How would it create herd immunity? Would people have to take ivermectin for the rest of their lives as an alternative to the vaccine?
> The whole reason people are concerned about getting covid under control is that natural infection would kill around 0.5% of a population in a developed country
This number is way, way off. It's not even close to the actual number of officially tallied deaths divided by confirmed cases so far, which would itself overstate the real IFR for a number of reasons.
> or more if the hospital system becomes overwhelmed and oxygen or other standard of care treatment isn’t available.

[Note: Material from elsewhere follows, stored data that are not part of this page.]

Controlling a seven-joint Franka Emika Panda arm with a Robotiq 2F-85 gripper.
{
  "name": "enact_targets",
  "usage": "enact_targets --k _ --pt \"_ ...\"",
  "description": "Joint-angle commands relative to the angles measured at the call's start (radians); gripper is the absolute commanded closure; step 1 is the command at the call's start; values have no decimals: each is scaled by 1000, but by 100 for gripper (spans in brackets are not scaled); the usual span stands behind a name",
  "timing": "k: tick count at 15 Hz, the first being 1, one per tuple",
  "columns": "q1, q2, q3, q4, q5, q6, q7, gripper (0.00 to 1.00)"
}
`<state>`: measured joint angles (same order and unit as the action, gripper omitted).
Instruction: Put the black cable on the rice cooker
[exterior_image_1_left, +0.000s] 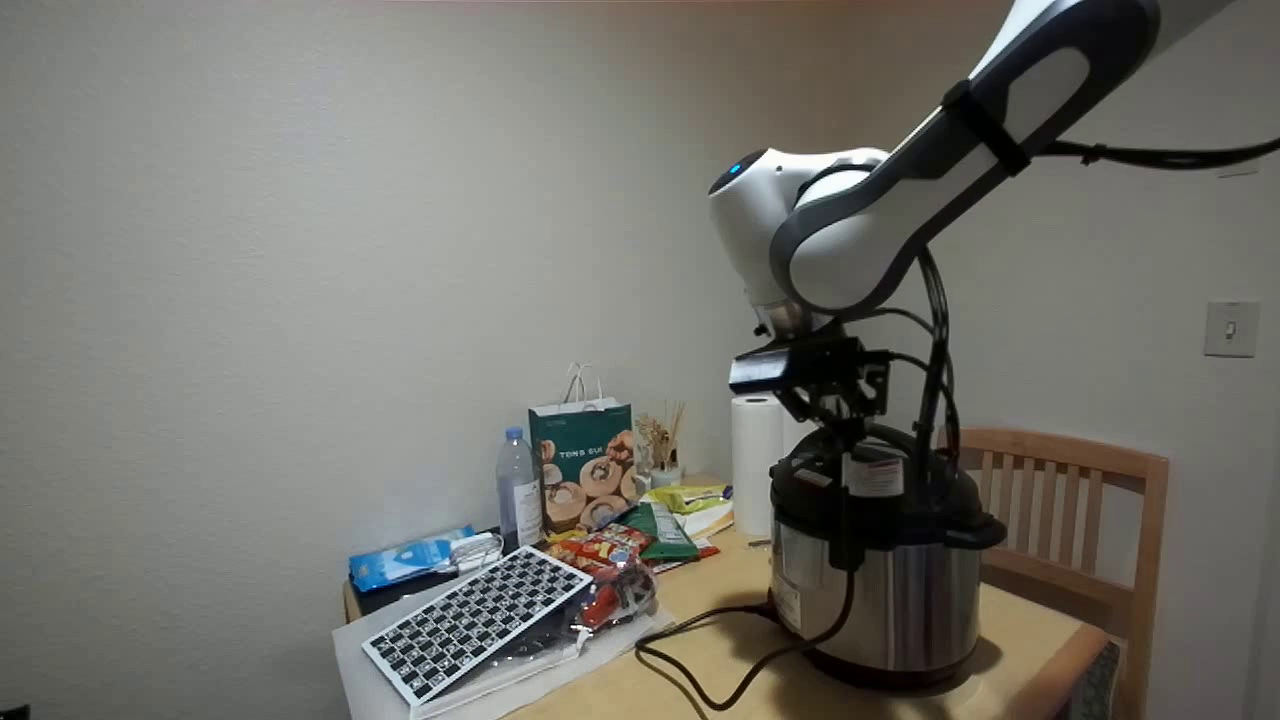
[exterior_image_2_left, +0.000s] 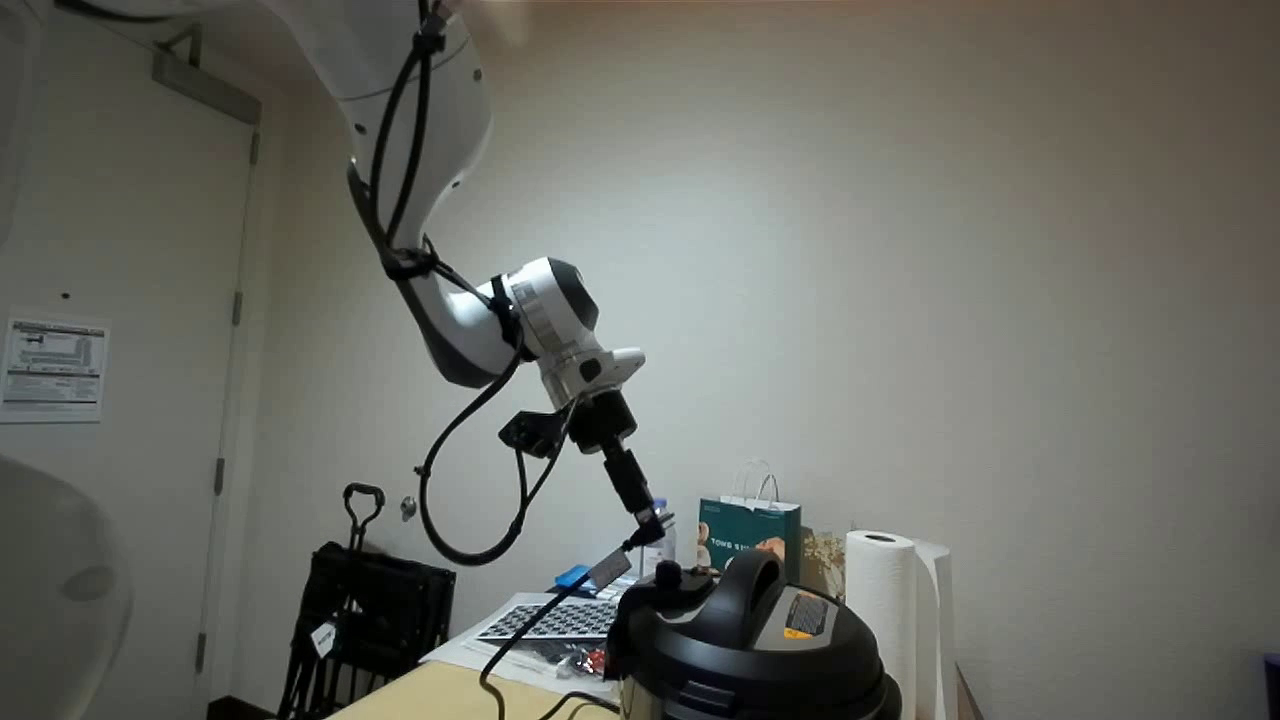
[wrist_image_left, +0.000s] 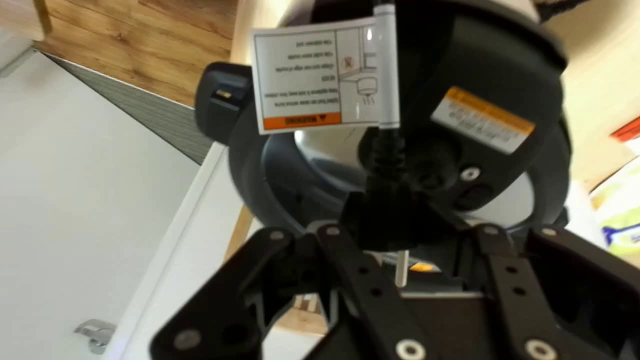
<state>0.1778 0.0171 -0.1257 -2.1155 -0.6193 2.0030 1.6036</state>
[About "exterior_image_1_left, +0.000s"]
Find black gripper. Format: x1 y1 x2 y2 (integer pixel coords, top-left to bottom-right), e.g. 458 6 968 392
775 321 914 464

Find black power cable with tag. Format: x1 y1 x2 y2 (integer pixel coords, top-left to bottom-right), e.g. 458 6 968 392
626 424 911 716

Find steel rice cooker black lid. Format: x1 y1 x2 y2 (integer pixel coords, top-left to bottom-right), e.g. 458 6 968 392
769 424 1013 692

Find white paper towel roll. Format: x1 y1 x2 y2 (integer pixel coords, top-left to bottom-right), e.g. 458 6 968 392
729 387 818 546

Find yellow green book stack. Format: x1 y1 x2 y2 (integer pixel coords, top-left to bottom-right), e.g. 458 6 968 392
648 478 741 543

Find wooden chair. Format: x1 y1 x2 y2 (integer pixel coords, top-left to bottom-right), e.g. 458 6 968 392
937 421 1176 720

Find green snack bag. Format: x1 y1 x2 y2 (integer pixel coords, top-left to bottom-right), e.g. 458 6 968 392
619 496 704 566

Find green printed paper bag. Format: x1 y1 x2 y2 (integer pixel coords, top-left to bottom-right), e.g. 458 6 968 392
525 394 639 536

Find red snack packets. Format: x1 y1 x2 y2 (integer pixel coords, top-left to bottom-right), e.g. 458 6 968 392
538 527 660 633

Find clear plastic water bottle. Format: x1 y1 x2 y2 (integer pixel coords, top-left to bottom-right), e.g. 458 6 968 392
494 424 548 556

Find black white checkerboard panel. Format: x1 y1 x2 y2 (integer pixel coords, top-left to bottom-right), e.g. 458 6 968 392
361 543 601 706

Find blue tissue packet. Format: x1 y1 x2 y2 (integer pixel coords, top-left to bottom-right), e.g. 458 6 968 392
342 524 505 598

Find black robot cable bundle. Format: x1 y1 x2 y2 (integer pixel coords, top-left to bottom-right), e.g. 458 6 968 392
796 123 1280 464

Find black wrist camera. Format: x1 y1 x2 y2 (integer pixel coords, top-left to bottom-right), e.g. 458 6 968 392
725 340 802 399

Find white wall switch plate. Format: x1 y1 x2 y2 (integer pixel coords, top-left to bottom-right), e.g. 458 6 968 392
1199 300 1263 362

To the extent this is even a real phenomenon, it correlates better with places which have underfunded and straining hospital systems as opposed to those which eschew lockdowns and other NPIs.

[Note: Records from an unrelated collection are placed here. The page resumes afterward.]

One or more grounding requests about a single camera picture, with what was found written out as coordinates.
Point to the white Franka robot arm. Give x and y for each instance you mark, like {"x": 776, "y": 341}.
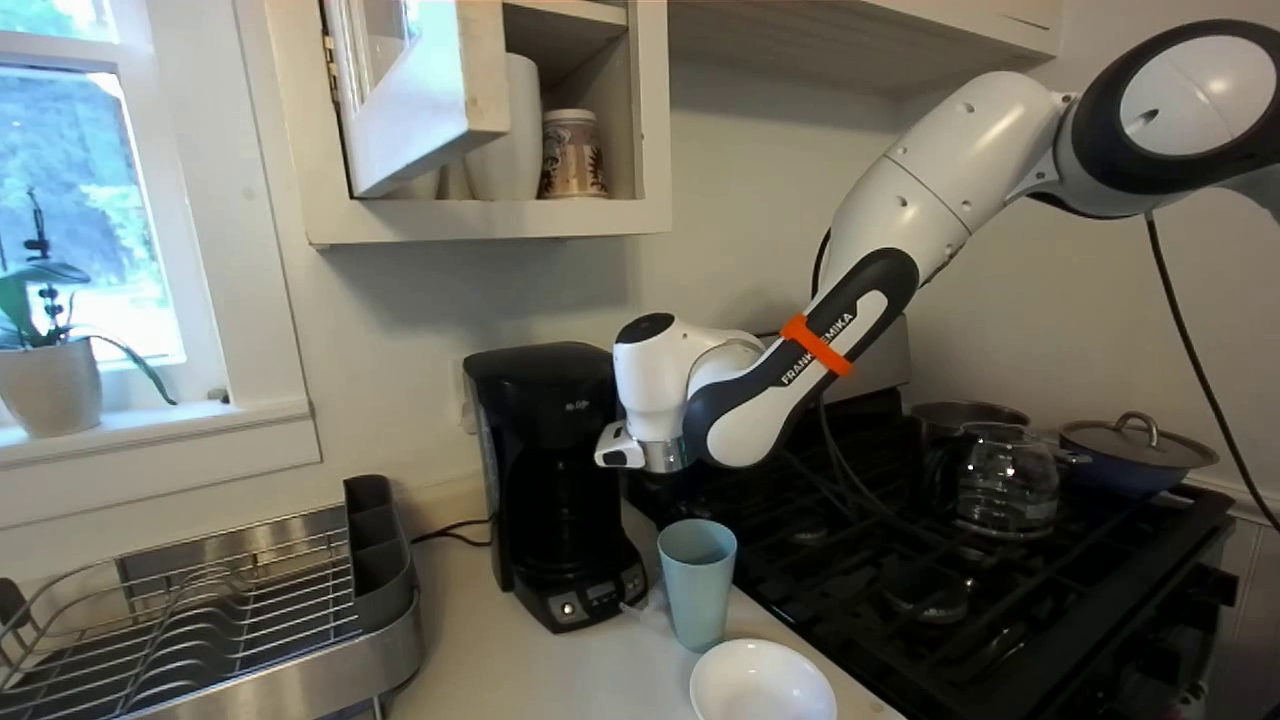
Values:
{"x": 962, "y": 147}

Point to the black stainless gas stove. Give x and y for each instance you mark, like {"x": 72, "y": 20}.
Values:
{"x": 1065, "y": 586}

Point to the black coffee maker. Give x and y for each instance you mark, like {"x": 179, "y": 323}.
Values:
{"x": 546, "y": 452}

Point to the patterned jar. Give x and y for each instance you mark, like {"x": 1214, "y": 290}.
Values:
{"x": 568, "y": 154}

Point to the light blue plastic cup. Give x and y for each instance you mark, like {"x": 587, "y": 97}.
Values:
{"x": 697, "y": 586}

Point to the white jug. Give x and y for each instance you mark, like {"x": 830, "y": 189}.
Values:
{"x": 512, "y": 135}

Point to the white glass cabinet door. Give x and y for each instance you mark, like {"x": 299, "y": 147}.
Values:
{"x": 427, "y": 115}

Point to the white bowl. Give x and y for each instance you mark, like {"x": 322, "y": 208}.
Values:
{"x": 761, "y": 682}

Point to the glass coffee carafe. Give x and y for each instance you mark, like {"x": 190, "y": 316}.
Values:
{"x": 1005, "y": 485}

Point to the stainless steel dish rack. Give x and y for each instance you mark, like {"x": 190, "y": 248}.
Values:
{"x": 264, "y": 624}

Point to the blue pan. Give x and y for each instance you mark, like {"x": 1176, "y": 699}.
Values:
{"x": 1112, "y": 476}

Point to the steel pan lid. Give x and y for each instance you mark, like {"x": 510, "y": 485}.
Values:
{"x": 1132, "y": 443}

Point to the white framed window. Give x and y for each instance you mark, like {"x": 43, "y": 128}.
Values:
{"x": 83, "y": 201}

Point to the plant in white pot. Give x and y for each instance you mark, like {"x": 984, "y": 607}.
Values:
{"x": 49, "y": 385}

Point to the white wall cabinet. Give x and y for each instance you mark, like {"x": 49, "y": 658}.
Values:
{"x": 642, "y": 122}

> It's not even close to the actual number of officially tallied deaths divided by confirmed cases so far
It's much lower than the number of officially tallied deaths divided by confirmed cases so far. That number is around 1.8% in the USA. If you divide officially tallied deaths by the CDC's best estimate of total infections, including unreported and asymptomatic cases, you get an IFR of 0.52%.
> How would it create herd immunity? Would people have to take ivermectin for the rest of their lives as an alternative to the vaccine?
Let's say you need 75% for herd immunity. If you have 25% vaccinated, 25% who have already got the infection, and 25% who are taking Ivermectin once a week, you've reached herd immunity. When the R0 is below 1, it will exponentially reduce infections towards zero within months.
With effective early treatments, it doesn't even matter how many people get infected as long as they don't get severely ill.
> Nobody in their right minds thinks that this is the ideal way to get it under control, but it's one of the ways that can contribute to herd immunity.
Anyone can check the comments in the article, or here https://osf.io/u7ewz/
Lowe mentions: "Objections have been raised to that trial’s use of an oral suspension formulation, I should note.". But by reading the linked article we can see that there is much more to note:
"In the statistical analysis subsection of the article, the authors acknowledged 2 RCT issues: i) they modified the primary end point to time from randomization to complete resolution of symptoms within the 21-day follow-up period and ii) a labeling error occurred between September 29 and October 15, 2020, resulting in an unblinded protocol during this time frame."
Seems weird that while everyone is pushing hard on the limitations of the studies that favor IVM, we get a pass for this study by making it so influential.